Date: 2006-05-20 05:48 am (UTC)
From: [identity profile] tcpip.livejournal.com

More to the point on formatting, the nice free and open-source standard XHTML is best, especially when distributed across the free and open-source TCP/IP... And with those caveats in place, adhering to the standards is a good idea...

As Tim Berners-Lee, inventor of the web, put it so clearly many years ago: "Anyone who slaps a 'this page is best viewed with Browser X' label on a Web page appears to be yearning for the bad old days, before the Web, when you had very little chance of reading a document written on another computer, another word processor, or another network." (Technology Review, July 1996)

I so don't want to go there again.

Date: 2006-05-20 06:18 am (UTC)
From: [identity profile] zey.livejournal.com
Where the XHTML vision goes astray, of course, is that only some browsers can render it properly ;-).

Re OpenOffice... If it were me, I'd probably have given them the option of what to do next. Options being: (1) Install Office on the other machines, purchase the appropriate licenses, (2) Install Office on the other machines, disclaim responsibility and hand over the job of being licensed to their Purchasing Officer to act on or neglect at their own peril, (3) Install OpenOffice and be legal, (4) Install OpenOffice on all machines and have an OpenOffice workplace.

As far as compatibility goes, maybe I'm not an office apps power user, but, I haven't had a MS Word document fail to open legibly in OpenOffice this century. Worst case: how hard is it to get someone to resend in PDF or RTF, really?

Date: 2006-05-20 07:55 am (UTC)
From: [identity profile] tcpip.livejournal.com
Where the XHTML vision goes astray, of course, is that only some browsers can render it properly ;-).

Well, that's hardly XHTMLs fault is it? ;-)

Regarding OOorg, option 2 is what is being undertaken - and I'll set the appropriate defaults.

As for PDFs and RTFs the problem was that people didn't know how to the 'save as type'.

Thank god I get paid for this.

Date: 2006-05-20 08:14 am (UTC)
From: [identity profile] zey.livejournal.com
As for PDFs and RTFs the problem was that people didn't know how to the 'save as type'.

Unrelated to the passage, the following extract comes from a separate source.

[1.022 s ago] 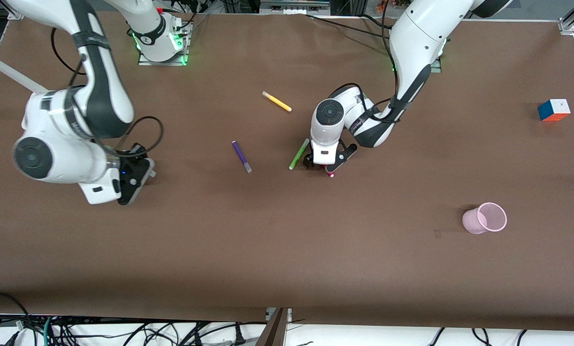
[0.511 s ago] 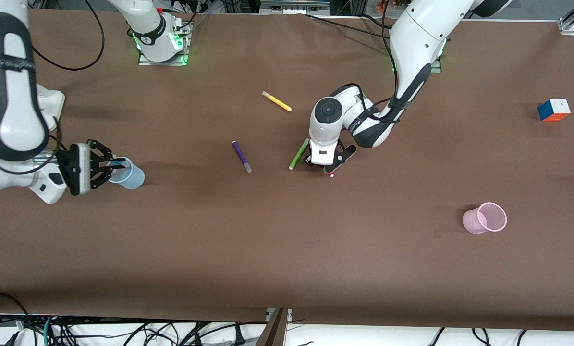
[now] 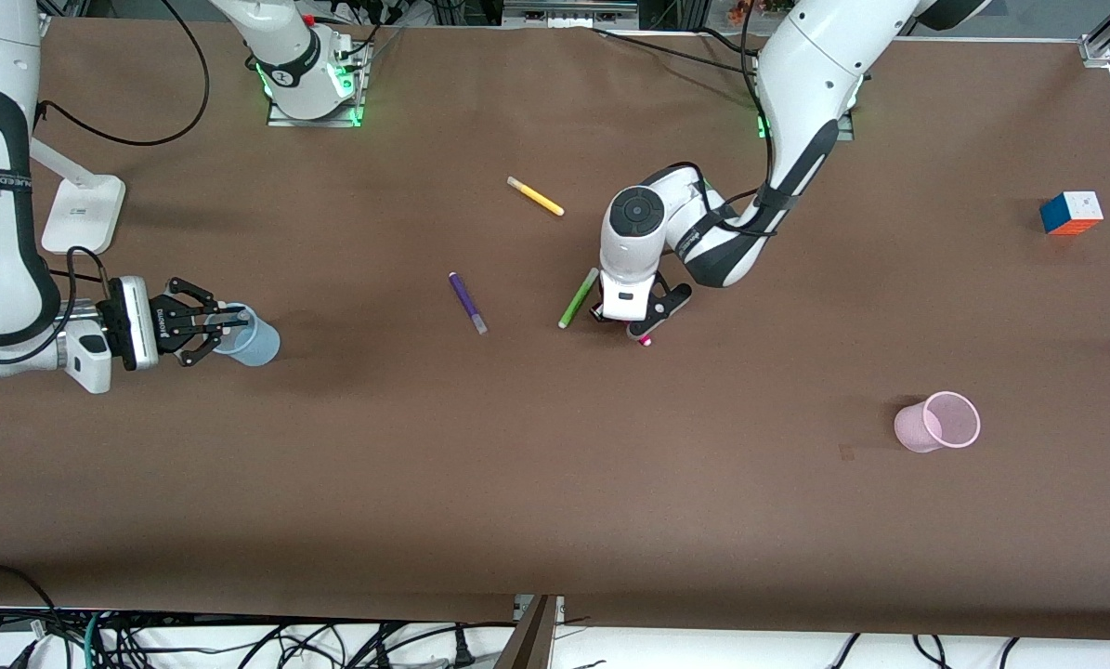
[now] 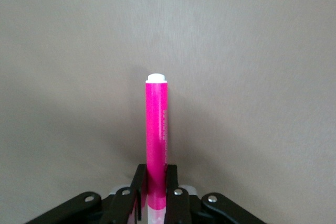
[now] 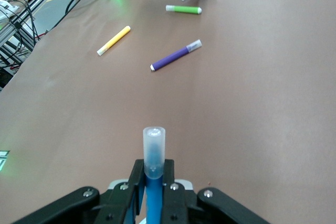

Eeek. That's seriously scary.

What I don't get is how people can know enough how to read a newspaper yet not know how to read their software user interface, dialog boxes or manuals.

Date: 2006-05-20 11:54 pm (UTC)
From: [identity profile] tcpip.livejournal.com

What's even more scary is that none of them are computer novices, nearly all have degrees and quite a few are at PhD level and above.